When we were preparing a computer vision offer for a client from the steel industry, it occurred to us that a broader audience might want to know more about this particular use case. Thus you’re holding this article in your hands.
What is the metallurgical industry?
Just to clear things up before we get to the gist, let’s confirm we are on the same page. The metallurgical industry encompasses all operations connected with traditional metal production, e.i., exploration, mining, smelting, welding, and trade activities. We should also include the emerging areas, such as superconductors, nanotechnology, and solar processing.
The main problems metallurgy has to face
The gravest problems we encountered by the industry last year were:
- falling demand for steel and dropping steel prices,
- increase in production costs caused by high energy and gas prices,
- high prices of carbon emission allowances.
Challenges encountered by the steel producers
Currently, one of the most daunting tasks is optimizing production costs to enable companies to profit from steel production.
Addressing this issue will require decision-makers to identify those elements of the production process, the automation of which will bring real benefits and reduce current expenses. It applies to a variety of areas, such as process control, maintenance, unscheduled shut-downs, energy consumption, work safety, and labor productivity.
How to reduce costs in metal production?
We’ve noticed that one particular area of artificial intelligence, namely computer vision, does the trick in this specific industry.
CV is used for automated image recognition (photos and videos) and the incorporated objects such as: people, places, and articles, such as machines and their parts, raw materials, or finished products. Computer vision mechanisms work similarly to human vision but are much faster, more precise, and don’t make errors. With CV, we can collect valuable information, analyze it, and ultimately create innovative solutions.
How does computer vision work?
Computer vision has been present in the steel industry for years in its traditional form. Classic vision algorithms combined with cameras and scanners verified whether the final products were solid. They would compare their pictures to the prototypes, assessing measures, contrasts, color saturation, or size.
However, nowadays, we’re dealing with more efficient neural networks that learn for themselves what a good product is instead of comparing it to the model. This way, the algorithms are more effective and accurate, and can work even on a smaller scale.
The state-of-the-art CV systems can work in three ways:
- Object specification that allows them to differentiate the objects (as described in classic computer vision algorithms).
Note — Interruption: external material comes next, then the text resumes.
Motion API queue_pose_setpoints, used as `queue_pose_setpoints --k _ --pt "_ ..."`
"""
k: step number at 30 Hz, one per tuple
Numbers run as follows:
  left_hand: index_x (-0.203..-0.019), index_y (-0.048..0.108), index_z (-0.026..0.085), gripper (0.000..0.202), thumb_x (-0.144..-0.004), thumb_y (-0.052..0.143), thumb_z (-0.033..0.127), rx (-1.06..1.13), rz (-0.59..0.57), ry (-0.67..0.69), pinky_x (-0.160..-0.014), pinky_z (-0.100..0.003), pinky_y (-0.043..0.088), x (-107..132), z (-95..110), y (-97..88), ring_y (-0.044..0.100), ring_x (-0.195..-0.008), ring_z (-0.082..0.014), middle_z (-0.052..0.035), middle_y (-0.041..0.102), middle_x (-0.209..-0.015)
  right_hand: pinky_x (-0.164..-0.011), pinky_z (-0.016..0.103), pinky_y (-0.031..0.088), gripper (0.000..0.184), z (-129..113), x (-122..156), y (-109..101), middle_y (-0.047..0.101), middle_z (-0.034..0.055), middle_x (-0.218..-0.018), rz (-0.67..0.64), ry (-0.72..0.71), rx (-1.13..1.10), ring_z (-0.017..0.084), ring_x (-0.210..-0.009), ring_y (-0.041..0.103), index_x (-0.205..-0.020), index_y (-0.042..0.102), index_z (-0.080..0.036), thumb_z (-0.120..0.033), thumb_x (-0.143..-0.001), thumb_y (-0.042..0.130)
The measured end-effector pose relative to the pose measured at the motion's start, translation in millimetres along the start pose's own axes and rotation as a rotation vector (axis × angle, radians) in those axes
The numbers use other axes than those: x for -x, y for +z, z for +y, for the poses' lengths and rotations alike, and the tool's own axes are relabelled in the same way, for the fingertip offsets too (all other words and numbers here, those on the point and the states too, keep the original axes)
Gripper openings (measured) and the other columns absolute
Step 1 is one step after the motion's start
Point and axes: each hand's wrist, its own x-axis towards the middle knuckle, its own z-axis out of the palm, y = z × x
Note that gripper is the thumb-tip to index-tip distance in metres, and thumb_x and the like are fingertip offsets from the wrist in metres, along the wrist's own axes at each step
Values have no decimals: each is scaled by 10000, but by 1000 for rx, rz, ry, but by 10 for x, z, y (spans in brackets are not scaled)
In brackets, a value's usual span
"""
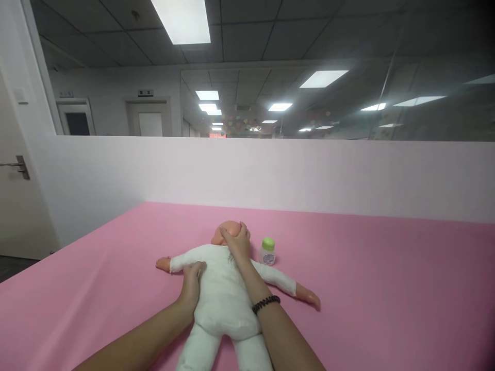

- Based on a library of previously classified images.
- Learning on their own based on data gathered (as in deep learning).
What is worth mentioning, the more data the algorithms analyze, the more efficient they become.
Use of computer vision in the metallurgical industry
The technology can be used in steel production in plenty of ways, including:
- automatic quality control of production processes and finished products (finding defective elements and minimizing errors made by employees) instead of manual inspection; properly configured systems based on computer vision and smart cameras allow for almost complete elimination of defective elements,
- to increase production efficiency; labor productivity is limited and depends on many factors, such as fatigue; while using technology, we can control several to several dozens of products per second, depending on the number of product features subjected to inspection,
- forklift and other vehicle driver assistance systems,
- systems designed to prevent failures in production lines (predictive maintenance),
- automatic control of whether employees use appropriate protective equipment, such as hard hats, masks, and vests,
- reduction of tedious, repetitive tasks performed by employees, which translates into increased work efficiency and lower costs,
- planning production using predictive models and predictive analytics.
You can learn more about computer vision from our ebook on strengthening your business with artificial intelligence.
How do we do it in NeuroSYS?
Frankly speaking, there are no off-the-shelf available computer vision systems so far. Thus, you have to be prepared to take an offbeat path. But don’t worry; we’ve got you covered! Our R&D manager and his team are involved in every CV project.
Step 1: local vision
We always set up a computer vision project with a site visit to our client’s production plant. This way, we can see firsthand the production process and areas to optimize, and have a clear understanding of the specific business needs. Since business owners can’t see the wood for the trees, we prefer to assess the processes ourselves.
Step 2: proof of concept
We build a Proof of Concept for the project (PoC) based on the information collected. It is a miniature version of the system or chosen functionality built to prove whether improvements are viable and show computer vision’s capabilities in this area.
Investing in such a sample enables our customers to reduce the risk of the project, specify their expectations clearly, and make the valuation of the complete system more realistic. Additionally, thanks to the PoC, it’s possible to estimate what is there to gain if you decide to go for the full monty. It takes us two weeks give or take to develop a Proof of Concept for the project.
We’re aware that the metallurgical industry is somehow traditional, and though innovations occur constantly, groundbreaking ideas might seem a bit too risky to put into action. But desperate times call for desperate measures. So, in order to lower the risk, before you give the green light to computer vision, it’s highly advisable to invest in a Proof of Concept of the system, and see for yourself what sort of benefits can be brought by the modern technological solutions.